Miller machte eine vielsagende Handbewegung.

»Hat jemand irgend etwas Merkwürdiges in Richs Verhalten an diesem Abend wahrgenommen?«

»Na, Sie kennen die Menschen ja. Nach dem Ereignis bilden sie sich ein, allerlei entdeckt zu haben, was sie -darauf möchte ich jede Wette eingehen - überhaupt nicht sahen. So behauptet Mrs. Spence, Rich sei den ganzen Abend über sehr zerstreut gewesen, habe nicht immer eine richtige Antwort gegeben, als ob er >etwas auf der Seele habec. Und das hatte er ja auch wohl, wenn er eine Leiche in der Truhe hatte! Er mußte sich doch den Kopf darüber zerbrechen, wie er den verwünschten Kadaver fortschaffen könne!«

»Warum hat er ihn denn nicht fortgeschafft?«

»Da fragen Sie mich zuviel. Hat vielleicht den Mut verloren. Aber es war heller Wahnsinn, es bis zum nächsten Tage aufzuschieben. Er hatte die allerbeste Chance in der Nacht. Es war nämlich kein Nachtportier vorhanden. Er hätte seinen Wagen holen, die Leiche im Kofferraum verstauen, aufs Land hinausfahren und sie irgendwo abladen können. Vielleicht wäre er beim Verstauen der Leiche gesehen worden. Aber das Haus liegt in einer Seitenstraße, und außerdem ist ein Hof vorhanden. Gegen drei Uhr morgens, sagen wir mal, hätte er eine gute Chance gehabt.

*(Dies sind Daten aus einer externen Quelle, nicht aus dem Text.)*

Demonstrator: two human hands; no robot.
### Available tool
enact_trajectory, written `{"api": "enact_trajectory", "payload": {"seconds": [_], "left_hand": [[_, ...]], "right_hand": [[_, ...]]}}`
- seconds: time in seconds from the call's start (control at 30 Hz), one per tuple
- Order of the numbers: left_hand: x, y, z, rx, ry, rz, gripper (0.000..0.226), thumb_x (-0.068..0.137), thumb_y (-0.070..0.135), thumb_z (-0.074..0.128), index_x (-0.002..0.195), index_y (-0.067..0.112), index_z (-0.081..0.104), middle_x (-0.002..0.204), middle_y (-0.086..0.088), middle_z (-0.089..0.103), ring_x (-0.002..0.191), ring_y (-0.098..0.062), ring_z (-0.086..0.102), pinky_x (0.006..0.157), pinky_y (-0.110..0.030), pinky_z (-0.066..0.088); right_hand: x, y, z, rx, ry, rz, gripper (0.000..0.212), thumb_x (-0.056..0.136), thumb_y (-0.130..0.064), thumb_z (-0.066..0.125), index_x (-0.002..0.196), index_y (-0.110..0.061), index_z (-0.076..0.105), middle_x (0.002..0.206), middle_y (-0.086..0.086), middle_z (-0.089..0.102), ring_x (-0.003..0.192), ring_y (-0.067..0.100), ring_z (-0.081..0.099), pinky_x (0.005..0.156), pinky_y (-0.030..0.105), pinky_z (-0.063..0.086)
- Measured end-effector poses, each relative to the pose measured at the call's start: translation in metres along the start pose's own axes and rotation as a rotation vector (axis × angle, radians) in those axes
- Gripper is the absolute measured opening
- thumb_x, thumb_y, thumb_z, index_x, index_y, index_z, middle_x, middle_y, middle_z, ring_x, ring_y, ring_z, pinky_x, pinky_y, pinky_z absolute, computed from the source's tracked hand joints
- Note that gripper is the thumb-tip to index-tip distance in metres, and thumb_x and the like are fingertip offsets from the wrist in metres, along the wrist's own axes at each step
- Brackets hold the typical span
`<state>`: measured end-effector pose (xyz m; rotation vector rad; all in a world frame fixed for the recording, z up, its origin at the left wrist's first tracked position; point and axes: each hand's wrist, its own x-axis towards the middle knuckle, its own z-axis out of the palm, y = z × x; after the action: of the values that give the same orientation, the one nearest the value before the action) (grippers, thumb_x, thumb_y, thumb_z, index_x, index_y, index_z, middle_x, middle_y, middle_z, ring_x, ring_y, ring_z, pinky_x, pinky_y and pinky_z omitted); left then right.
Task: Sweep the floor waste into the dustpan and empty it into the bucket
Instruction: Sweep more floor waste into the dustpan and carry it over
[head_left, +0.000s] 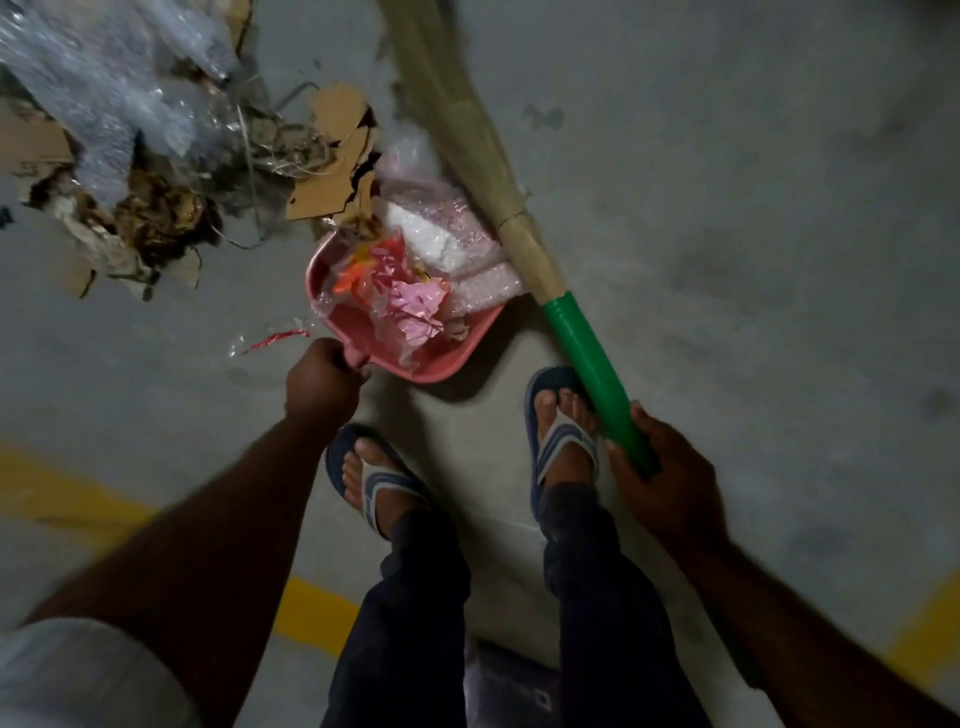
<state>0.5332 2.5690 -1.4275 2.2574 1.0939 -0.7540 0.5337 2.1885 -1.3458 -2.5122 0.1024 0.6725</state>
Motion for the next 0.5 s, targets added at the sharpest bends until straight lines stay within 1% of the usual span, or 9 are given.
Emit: {"api": "enact_trajectory", "payload": {"seconds": [0.07, 0.13, 0.2, 0.27, 0.33, 0.37, 0.5], "left_hand": [[-0.01, -0.006, 0.0, -0.018, 0.001, 0.004, 0.031, 0.083, 0.027, 0.076, 0.108, 0.015, 0.062, 0.103, -0.011, 0.069, 0.098, -0.034, 0.063, 0.076, -0.033, 0.041], [-0.018, -0.015, 0.001, -0.018, -0.011, 0.008, 0.029, 0.083, 0.027, 0.075, 0.107, 0.015, 0.062, 0.102, -0.01, 0.069, 0.097, -0.033, 0.063, 0.075, -0.033, 0.04], [-0.028, -0.027, 0.005, -0.028, -0.022, 0.009, 0.026, 0.084, 0.028, 0.073, 0.104, 0.015, 0.063, 0.1, -0.009, 0.069, 0.095, -0.032, 0.063, 0.074, -0.033, 0.04], [-0.037, -0.042, 0.008, -0.034, -0.033, -0.007, 0.023, 0.086, 0.034, 0.069, 0.099, 0.015, 0.065, 0.096, -0.007, 0.07, 0.091, -0.031, 0.064, 0.072, -0.032, 0.04], [-0.046, -0.059, 0.012, -0.033, -0.041, -0.047, 0.024, 0.086, 0.04, 0.066, 0.095, 0.018, 0.066, 0.093, -0.007, 0.071, 0.089, -0.03, 0.066, 0.072, -0.032, 0.042], [-0.049, -0.068, 0.014, -0.035, -0.042, -0.073, 0.026, 0.086, 0.042, 0.066, 0.094, 0.018, 0.066, 0.092, -0.007, 0.071, 0.089, -0.031, 0.066, 0.072, -0.032, 0.043], [-0.062, -0.095, 0.018, -0.048, -0.049, -0.18, 0.025, 0.083, 0.038, 0.069, 0.086, 0.014, 0.066, 0.082, -0.01, 0.071, 0.085, -0.034, 0.067, 0.073, -0.035, 0.046]], "right_hand": [[0.01, 0.0, -0.007, -0.01, 0.082, -0.05, 0.058, 0.085, -0.04, 0.063, 0.136, -0.011, 0.057, 0.127, 0.01, 0.066, 0.11, 0.028, 0.066, 0.092, 0.031, 0.048], [0.025, -0.005, -0.015, -0.01, 0.115, -0.061, 0.056, 0.087, -0.031, 0.068, 0.137, -0.01, 0.056, 0.128, 0.012, 0.065, 0.111, 0.028, 0.066, 0.093, 0.032, 0.049], [0.042, -0.012, -0.018, -0.01, 0.149, -0.112, 0.054, 0.088, -0.029, 0.068, 0.136, -0.008, 0.056, 0.128, 0.013, 0.065, 0.111, 0.027, 0.065, 0.095, 0.033, 0.05], [0.057, -0.02, -0.019, 0.017, 0.17, -0.165, 0.053, 0.087, -0.029, 0.069, 0.134, -0.007, 0.058, 0.126, 0.014, 0.066, 0.11, 0.027, 0.066, 0.095, 0.037, 0.054], [0.073, -0.031, -0.018, 0.04, 0.146, -0.166, 0.052, 0.087, -0.028, 0.073, 0.134, -0.01, 0.059, 0.125, 0.013, 0.067, 0.109, 0.027, 0.067, 0.094, 0.041, 0.055], [0.081, -0.038, -0.017, 0.043, 0.127, -0.168, 0.053, 0.086, -0.028, 0.074, 0.134, -0.012, 0.059, 0.125, 0.012, 0.067, 0.109, 0.026, 0.067, 0.094, 0.04, 0.054], [0.114, -0.073, -0.01, 0.023, 0.052, -0.258, 0.051, 0.086, -0.031, 0.074, 0.132, -0.012, 0.061, 0.125, 0.008, 0.067, 0.11, 0.022, 0.066, 0.098, 0.036, 0.052]]}}
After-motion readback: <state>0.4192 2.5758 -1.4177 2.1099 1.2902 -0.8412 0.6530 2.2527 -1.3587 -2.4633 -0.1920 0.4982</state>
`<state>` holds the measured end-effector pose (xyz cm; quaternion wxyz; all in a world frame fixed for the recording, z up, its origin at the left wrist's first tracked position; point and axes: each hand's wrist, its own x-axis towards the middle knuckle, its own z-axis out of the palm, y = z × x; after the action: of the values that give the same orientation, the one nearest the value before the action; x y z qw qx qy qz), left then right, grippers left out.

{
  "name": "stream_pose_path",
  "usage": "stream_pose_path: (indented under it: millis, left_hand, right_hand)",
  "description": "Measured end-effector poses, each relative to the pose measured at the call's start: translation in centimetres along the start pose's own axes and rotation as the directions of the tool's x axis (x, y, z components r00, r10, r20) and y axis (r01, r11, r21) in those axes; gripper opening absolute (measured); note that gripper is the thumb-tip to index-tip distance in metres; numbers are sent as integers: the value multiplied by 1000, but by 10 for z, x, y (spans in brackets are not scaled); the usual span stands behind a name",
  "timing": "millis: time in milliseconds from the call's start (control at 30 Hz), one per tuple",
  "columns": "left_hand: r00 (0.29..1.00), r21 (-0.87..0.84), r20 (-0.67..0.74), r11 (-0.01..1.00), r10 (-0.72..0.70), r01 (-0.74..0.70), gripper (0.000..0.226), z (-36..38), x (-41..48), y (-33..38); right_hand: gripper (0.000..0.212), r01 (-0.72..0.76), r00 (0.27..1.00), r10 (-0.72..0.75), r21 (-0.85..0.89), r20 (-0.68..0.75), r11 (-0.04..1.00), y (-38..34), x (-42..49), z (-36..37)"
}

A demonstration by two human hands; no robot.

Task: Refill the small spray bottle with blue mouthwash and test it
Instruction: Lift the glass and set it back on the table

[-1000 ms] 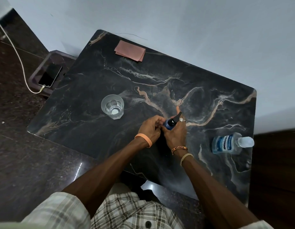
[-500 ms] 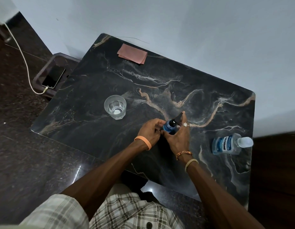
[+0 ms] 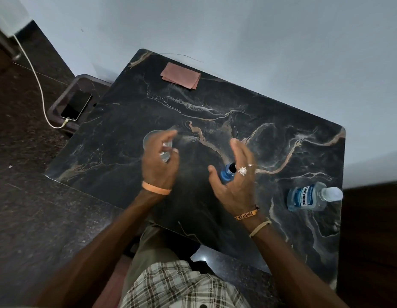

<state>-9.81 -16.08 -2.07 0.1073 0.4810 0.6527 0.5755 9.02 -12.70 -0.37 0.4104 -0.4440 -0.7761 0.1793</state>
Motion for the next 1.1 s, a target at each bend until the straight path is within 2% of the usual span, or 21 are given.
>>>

Aber was tut er statt dessen? Geht zu Bett, schläft bis in die Puppen und findet beim Erwachen die Polizei in der Wohnung!«

»Er ging zu Bett und schlief gut, genau wie ein unschuldiger Mann.«

»Wenn Sie wollen, können Sie es auch so auslegen. Aber glauben Sie es tatsächlich selbst?«

»Die Frage kann ich erst beantworten, wenn ich den Mann mit eigenen Augen gesehen habe.«

»Glauben Sie etwa, einem Menschen die Unschuld an der Nasenspitze ansehen zu können? So einfach ist es nun auch nicht.«

»Das weiß ich, und ich würde nicht daran denken, eine so kühne Behauptung aufzustellen, Ich will nur zu einer Entscheidung kommen, ob der Mann wirklich so dumm ist, wie es den Anschein hat.«

Poirot hatte nicht die Absicht, Charles Rich aufzusuchen, ehe er alle anderen gesehen hatte.

Er begann mit Commander McLaren.

McLaren war ein großer, dunkler, verschlossener Mann mit einem groben, aber angenehmen Gesicht. Er war zurückhaltend und ließ nicht leicht mit sich reden. Doch Poirot besaß Ausdauer.